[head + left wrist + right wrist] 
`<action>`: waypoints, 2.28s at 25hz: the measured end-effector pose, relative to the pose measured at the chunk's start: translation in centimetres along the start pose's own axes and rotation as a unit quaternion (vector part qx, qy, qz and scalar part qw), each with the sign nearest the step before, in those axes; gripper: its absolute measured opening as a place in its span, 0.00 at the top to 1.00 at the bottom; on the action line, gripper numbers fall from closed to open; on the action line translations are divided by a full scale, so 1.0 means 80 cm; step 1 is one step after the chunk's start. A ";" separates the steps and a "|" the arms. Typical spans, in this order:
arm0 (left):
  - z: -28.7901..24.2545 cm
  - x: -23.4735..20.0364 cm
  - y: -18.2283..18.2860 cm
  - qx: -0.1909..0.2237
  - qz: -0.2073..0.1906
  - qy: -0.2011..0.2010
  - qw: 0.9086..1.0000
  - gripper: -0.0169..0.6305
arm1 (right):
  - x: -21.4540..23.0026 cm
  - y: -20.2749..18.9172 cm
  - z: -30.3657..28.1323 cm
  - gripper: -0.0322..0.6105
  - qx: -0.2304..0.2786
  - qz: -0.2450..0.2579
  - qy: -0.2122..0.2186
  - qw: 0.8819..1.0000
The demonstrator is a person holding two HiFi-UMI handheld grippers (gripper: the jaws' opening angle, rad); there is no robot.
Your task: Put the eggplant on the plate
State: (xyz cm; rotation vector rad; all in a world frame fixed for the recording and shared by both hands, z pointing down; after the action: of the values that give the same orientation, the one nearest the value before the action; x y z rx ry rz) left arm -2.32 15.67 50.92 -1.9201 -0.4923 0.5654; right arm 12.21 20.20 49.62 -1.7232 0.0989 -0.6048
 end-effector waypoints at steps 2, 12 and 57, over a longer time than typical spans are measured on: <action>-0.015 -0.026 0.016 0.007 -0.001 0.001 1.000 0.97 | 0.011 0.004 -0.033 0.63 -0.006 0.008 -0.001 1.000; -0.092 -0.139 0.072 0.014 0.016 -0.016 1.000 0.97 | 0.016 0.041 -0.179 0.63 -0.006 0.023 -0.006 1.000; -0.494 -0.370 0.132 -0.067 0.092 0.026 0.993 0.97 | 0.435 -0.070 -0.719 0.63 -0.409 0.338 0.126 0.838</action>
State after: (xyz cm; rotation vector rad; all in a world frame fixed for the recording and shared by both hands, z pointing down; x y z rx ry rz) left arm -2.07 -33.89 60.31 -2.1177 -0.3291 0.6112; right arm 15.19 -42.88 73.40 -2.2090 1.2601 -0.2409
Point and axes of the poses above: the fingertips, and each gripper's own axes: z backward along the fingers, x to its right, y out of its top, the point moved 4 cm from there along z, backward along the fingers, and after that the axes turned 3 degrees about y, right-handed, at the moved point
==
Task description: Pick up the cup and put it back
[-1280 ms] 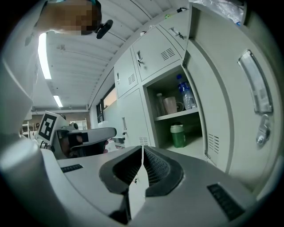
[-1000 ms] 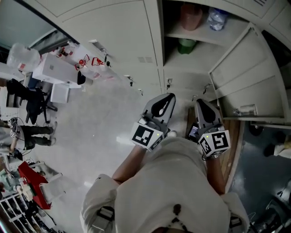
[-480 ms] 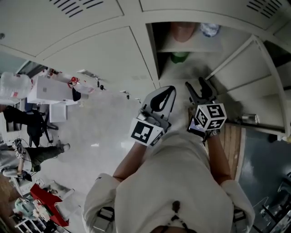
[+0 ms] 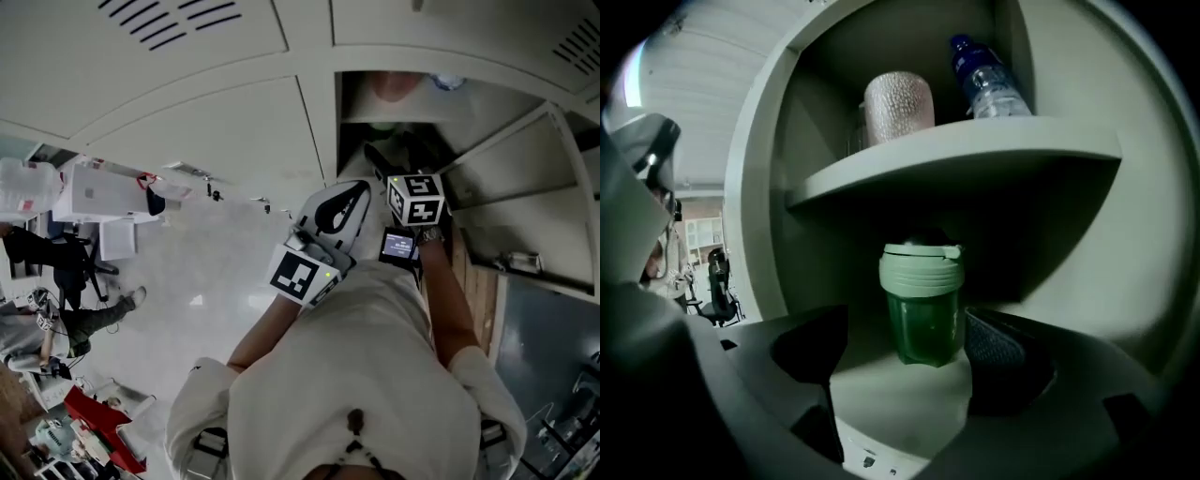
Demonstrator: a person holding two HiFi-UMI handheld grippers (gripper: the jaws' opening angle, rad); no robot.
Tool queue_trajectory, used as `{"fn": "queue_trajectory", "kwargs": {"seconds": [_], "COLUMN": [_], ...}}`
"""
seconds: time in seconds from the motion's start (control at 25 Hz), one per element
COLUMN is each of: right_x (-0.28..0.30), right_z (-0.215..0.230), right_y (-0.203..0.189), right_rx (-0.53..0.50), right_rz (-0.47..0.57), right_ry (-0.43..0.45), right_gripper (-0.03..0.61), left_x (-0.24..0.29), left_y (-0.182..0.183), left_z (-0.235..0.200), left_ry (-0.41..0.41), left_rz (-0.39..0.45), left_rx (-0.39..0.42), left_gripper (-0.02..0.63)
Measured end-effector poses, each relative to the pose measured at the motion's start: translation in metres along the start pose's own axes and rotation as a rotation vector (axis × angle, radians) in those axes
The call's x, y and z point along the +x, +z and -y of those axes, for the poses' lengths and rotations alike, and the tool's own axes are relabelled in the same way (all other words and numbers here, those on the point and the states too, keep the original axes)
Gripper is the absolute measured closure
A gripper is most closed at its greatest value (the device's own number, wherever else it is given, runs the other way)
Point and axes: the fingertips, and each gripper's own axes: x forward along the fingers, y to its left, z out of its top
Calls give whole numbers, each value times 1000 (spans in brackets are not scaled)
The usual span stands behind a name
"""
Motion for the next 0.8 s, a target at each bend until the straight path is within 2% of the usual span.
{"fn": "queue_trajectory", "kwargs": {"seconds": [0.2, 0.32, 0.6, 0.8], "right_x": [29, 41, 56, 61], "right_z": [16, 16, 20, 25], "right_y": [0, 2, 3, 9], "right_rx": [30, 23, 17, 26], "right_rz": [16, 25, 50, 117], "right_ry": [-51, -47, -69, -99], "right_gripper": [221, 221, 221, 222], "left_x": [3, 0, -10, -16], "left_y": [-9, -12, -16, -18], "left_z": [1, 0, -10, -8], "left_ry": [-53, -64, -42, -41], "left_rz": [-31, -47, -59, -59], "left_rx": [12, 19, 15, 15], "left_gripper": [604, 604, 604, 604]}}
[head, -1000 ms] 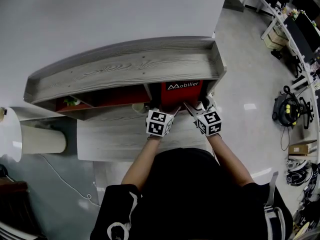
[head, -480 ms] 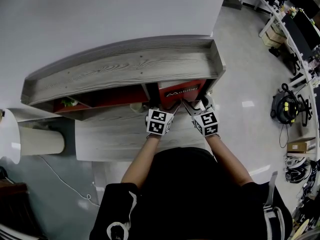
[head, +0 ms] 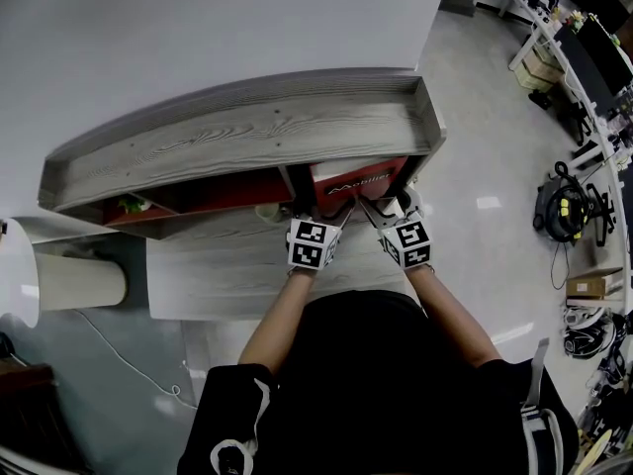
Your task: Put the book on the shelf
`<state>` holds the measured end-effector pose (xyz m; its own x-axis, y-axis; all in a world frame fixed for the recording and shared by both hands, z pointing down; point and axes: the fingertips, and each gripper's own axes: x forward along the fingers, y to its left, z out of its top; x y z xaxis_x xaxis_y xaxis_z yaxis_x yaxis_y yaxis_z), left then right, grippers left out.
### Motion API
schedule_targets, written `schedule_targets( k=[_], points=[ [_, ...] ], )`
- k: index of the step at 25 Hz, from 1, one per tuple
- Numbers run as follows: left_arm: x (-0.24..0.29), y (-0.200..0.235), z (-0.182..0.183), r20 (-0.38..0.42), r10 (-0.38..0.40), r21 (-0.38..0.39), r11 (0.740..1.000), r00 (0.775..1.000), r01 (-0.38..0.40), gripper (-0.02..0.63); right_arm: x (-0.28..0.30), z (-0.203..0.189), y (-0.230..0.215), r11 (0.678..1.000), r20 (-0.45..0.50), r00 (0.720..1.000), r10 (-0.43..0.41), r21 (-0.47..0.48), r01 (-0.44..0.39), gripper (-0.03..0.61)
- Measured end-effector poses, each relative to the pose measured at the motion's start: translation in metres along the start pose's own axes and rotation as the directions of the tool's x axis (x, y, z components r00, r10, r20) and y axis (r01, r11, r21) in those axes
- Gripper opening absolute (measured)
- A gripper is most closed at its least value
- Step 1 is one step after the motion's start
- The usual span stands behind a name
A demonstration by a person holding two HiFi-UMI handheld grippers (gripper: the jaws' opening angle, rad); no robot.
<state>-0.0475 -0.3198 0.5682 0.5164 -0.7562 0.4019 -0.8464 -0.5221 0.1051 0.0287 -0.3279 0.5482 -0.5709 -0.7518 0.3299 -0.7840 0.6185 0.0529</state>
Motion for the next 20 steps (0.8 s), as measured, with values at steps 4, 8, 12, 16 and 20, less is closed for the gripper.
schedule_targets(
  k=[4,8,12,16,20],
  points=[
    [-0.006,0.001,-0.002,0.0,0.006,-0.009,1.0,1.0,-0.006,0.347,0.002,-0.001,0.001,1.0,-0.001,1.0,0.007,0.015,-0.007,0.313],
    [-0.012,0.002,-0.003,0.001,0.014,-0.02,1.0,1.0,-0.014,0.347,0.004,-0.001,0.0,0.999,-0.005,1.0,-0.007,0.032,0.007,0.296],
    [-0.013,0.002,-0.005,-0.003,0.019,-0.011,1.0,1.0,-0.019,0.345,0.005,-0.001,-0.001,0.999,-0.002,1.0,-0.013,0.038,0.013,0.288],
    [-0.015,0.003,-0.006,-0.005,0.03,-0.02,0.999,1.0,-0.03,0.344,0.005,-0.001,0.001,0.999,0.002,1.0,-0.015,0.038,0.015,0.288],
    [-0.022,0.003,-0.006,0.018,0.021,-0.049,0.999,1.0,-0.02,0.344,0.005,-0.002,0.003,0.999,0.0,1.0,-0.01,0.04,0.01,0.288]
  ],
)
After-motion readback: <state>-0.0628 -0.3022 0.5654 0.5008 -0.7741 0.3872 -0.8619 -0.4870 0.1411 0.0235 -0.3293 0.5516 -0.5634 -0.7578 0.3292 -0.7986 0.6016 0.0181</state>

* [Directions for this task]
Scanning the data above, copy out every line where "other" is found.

* [Written solution]
The call's x, y and z point along the +x, +z and -y of those axes, for the poses' lengths and rotations alike, and the tool's own axes are relabelled in the same way (all other words and numbers here, those on the point and the states too, keep the original axes)
A gripper is most closed at its greatest value (the device's own number, wherever else it is given, runs the other way)

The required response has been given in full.